*** Information shown ***

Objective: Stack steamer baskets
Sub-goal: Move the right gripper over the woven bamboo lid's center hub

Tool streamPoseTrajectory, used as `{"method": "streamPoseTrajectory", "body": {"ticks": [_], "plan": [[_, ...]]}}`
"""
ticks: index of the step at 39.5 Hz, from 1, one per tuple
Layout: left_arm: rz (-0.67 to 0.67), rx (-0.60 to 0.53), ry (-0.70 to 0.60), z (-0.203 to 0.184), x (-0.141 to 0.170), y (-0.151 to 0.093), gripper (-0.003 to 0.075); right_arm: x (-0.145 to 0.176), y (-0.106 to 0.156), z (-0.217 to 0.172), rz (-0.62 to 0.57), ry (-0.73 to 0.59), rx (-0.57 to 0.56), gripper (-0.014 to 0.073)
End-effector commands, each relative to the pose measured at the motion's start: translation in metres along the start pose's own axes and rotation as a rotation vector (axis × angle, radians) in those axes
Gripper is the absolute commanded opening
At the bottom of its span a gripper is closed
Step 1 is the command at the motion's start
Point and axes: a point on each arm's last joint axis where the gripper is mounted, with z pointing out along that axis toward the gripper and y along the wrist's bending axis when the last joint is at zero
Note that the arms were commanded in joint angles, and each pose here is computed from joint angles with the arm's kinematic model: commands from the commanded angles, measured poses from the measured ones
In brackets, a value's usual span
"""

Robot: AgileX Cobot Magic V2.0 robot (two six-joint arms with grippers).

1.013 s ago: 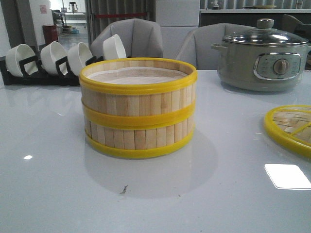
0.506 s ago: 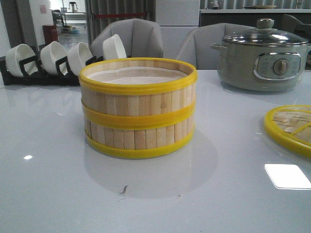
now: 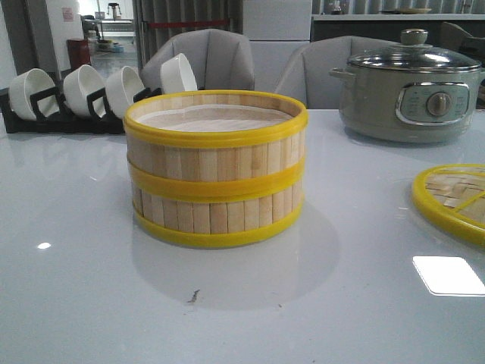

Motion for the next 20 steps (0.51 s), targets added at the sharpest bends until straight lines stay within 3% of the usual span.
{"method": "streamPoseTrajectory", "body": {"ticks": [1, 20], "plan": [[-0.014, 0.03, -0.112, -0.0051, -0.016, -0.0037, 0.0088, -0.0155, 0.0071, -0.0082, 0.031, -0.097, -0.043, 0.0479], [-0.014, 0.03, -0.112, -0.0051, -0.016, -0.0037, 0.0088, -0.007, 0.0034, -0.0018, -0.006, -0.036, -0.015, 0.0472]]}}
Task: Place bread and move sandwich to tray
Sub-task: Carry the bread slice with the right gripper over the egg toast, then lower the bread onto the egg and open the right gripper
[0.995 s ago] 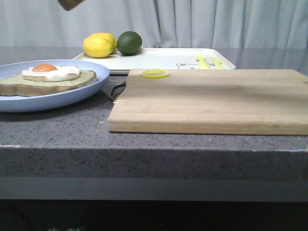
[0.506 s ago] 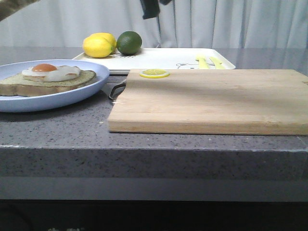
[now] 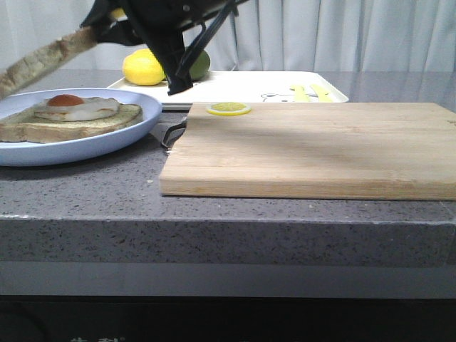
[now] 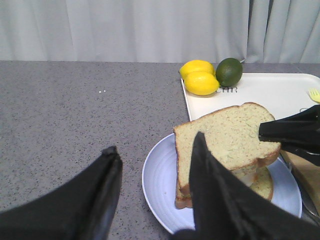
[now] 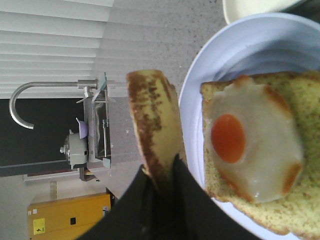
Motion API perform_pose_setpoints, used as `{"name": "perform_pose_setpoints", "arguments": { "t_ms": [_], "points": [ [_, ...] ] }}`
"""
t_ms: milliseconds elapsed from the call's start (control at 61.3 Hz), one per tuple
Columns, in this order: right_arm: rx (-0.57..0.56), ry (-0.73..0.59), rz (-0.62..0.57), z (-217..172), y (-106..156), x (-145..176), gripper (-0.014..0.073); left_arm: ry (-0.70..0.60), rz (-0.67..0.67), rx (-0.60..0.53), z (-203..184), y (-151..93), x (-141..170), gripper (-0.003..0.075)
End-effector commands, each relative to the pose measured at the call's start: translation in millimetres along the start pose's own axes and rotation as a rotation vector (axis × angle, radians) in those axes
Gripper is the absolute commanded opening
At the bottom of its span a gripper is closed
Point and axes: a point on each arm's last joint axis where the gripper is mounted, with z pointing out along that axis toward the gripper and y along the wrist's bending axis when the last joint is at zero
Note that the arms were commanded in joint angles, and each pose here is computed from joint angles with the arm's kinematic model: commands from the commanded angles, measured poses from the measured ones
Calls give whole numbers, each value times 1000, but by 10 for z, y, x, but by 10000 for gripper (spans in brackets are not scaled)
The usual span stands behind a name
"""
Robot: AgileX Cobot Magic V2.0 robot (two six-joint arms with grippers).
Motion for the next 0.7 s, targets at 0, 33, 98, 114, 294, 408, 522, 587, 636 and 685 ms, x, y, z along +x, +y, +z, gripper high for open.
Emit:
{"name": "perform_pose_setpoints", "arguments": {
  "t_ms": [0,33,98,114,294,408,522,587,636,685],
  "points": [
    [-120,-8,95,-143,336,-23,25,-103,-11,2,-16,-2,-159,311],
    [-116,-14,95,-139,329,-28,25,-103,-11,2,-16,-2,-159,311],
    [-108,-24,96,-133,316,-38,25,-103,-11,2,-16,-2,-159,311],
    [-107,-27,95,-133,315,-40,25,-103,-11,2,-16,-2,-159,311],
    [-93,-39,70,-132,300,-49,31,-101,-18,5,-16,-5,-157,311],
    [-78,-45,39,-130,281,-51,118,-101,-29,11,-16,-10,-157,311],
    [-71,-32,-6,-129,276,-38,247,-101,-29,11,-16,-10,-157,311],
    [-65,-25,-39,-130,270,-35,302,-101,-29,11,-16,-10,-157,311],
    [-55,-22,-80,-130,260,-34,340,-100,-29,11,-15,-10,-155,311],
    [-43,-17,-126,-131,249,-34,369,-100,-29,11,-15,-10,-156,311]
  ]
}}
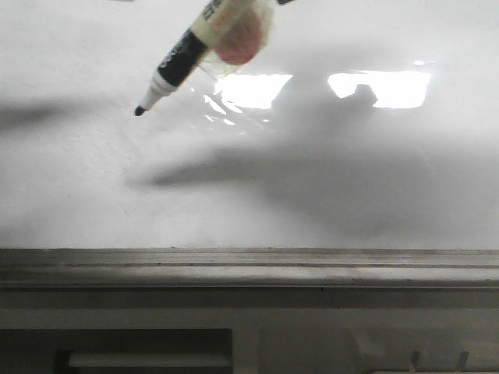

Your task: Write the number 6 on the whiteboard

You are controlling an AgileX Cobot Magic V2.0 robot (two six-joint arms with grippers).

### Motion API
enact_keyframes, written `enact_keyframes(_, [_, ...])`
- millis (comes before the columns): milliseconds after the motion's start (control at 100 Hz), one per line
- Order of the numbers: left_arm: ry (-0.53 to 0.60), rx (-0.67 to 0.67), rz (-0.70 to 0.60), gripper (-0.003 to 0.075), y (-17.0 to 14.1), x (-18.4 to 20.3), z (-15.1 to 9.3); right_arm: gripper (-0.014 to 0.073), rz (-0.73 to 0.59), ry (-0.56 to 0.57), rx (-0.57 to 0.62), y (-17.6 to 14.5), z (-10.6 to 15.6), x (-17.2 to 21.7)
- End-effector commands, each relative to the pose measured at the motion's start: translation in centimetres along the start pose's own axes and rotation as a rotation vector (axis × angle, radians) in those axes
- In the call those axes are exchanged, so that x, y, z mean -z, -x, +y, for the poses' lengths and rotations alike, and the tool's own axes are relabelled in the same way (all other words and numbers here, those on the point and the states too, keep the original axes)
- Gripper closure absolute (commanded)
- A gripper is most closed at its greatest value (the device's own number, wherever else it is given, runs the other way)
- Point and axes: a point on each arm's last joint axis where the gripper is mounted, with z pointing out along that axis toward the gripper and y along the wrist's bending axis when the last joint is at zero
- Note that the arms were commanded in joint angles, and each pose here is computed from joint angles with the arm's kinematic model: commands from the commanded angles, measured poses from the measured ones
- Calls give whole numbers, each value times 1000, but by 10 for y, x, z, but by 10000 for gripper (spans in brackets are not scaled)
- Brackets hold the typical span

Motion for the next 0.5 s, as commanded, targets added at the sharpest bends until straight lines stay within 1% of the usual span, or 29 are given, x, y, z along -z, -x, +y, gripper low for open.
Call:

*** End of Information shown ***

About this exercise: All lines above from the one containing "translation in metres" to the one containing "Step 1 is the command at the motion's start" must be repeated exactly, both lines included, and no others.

Your response:
End-effector commands, each relative to the pose measured at the motion's start: translation in metres along the start pose's own axes and rotation as a rotation vector (axis × angle, radians) in those axes
Gripper is the absolute commanded opening
At the bottom of its span a gripper is closed
Step 1 is the command at the motion's start

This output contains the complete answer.